É muito cedo para saber se se trata de uma ilusão inspirada no olhar estrangeiro ou se terá algum efeito benéfico nos acontecimentos. O governo líbio era uma organização escalafobética, nos melhores momentos, de modo que qualquer falha em sua efetividade pode não ser em princípio notada. Mas muitos dos que celebram nas ruas de Trípoli e saúdam as colunas rebeldes que avançam esperam que suas vidas melhorem e se sentirão frustrados se isso não acontecer.
As potências estrangeiras provavelmente pressionarão para formar uma assembleia de algum tipo para dar ao novo governo alguma legitimidade. Será preciso criar instituições que o coronel Kadafi destruiu em sua maior parte e substituiu por comitês supostamente democráticos que, na realidade, supervisionavam o governo caprichoso de um só homem. Esta não será uma tarefa fácil. Aos opositores de longa data do regime será difícil compartilhar os resultados do que foi pilhado com aqueles que mudaram de lado no último momento.
Alguns grupos obtiveram poder com a própria guerra, como os bereber, das montanhas do sudeste de Trípoli, marginalizados durante muito tempo, que reuniram a milícia mais efetiva no combate. Vão querer que sua contribuição seja reconhecida quando da distribuição de qualquer poder.
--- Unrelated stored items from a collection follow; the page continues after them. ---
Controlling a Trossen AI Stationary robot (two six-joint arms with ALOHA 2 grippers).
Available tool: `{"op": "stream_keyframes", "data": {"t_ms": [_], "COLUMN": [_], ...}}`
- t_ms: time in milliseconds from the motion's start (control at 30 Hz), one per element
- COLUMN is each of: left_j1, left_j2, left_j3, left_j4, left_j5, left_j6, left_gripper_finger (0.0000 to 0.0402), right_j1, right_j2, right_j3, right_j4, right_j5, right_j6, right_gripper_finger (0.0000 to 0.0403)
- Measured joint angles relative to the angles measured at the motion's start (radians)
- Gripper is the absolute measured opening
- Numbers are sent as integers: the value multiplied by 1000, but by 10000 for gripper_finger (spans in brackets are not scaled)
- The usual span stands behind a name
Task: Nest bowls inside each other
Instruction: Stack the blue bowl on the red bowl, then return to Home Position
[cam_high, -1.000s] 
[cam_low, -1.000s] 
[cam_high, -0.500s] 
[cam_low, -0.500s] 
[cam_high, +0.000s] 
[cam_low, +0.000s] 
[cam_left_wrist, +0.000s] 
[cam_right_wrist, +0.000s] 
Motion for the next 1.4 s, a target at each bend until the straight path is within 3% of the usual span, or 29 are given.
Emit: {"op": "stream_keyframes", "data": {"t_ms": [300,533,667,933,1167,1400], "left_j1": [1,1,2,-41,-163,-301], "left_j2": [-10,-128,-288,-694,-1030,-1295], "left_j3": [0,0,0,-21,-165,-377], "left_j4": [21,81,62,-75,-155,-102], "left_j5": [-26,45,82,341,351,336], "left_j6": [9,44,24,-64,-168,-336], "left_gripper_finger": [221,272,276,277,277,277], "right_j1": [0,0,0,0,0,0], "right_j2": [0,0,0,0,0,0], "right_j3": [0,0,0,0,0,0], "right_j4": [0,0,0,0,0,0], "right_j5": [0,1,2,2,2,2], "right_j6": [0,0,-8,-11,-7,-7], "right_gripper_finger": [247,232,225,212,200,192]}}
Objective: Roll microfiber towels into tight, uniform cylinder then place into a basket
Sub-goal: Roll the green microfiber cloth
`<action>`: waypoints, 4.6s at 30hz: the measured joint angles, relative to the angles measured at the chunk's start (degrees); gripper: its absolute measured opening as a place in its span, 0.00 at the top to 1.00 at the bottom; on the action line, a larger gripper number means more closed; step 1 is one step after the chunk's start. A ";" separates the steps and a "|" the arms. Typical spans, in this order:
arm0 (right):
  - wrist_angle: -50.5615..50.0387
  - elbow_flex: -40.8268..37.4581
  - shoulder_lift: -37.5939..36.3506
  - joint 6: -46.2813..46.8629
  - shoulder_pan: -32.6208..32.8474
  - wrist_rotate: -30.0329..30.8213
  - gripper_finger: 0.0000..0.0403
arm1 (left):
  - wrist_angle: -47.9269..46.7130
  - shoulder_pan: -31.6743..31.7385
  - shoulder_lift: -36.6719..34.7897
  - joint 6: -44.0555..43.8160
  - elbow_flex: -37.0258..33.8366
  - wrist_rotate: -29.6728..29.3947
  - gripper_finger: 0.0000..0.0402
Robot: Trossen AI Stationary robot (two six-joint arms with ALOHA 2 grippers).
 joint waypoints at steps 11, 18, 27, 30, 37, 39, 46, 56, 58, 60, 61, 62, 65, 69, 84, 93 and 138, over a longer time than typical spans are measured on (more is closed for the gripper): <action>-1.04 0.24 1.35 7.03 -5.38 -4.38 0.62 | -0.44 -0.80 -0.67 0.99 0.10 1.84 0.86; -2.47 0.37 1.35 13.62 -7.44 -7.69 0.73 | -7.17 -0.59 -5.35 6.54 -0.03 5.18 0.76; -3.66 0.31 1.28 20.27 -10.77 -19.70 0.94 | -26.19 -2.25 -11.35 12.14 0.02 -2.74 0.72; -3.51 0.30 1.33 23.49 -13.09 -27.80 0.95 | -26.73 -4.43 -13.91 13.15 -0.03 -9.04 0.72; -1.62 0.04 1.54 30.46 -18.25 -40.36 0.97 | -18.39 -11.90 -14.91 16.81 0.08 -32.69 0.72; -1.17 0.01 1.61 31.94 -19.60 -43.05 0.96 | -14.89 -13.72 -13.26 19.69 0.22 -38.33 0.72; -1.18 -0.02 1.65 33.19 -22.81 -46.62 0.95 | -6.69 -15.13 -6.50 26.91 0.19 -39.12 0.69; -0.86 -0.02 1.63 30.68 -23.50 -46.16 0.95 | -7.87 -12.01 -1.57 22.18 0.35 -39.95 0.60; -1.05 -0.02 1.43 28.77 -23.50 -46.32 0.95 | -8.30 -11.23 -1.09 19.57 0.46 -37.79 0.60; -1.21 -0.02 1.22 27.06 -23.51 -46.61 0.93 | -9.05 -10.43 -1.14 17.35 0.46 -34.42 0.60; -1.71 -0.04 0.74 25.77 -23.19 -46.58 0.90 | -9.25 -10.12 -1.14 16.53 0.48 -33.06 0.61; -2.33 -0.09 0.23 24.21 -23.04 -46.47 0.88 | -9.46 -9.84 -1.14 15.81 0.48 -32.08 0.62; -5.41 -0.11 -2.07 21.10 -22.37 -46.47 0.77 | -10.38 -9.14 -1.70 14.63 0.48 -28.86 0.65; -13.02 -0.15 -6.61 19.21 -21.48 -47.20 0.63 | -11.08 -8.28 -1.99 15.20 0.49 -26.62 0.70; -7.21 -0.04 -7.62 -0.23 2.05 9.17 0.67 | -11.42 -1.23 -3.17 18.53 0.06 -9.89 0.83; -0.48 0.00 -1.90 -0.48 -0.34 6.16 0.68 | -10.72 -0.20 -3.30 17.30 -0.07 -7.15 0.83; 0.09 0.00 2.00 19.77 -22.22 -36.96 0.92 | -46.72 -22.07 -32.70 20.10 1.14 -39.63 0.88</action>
A Líbia tem várias vantagens sobre o Afeganistão e o Iraque. Não é um país com uma grande parte de sua população à beira da desnutrição. Não tem a mesma história ensopada de sangue que o Afeganistão e o Iraque. Apesar de toda demonização do coronel Kadafi durante os últimos seis meses, seu governo nunca competiu com a selvageria de Saddam Hussein.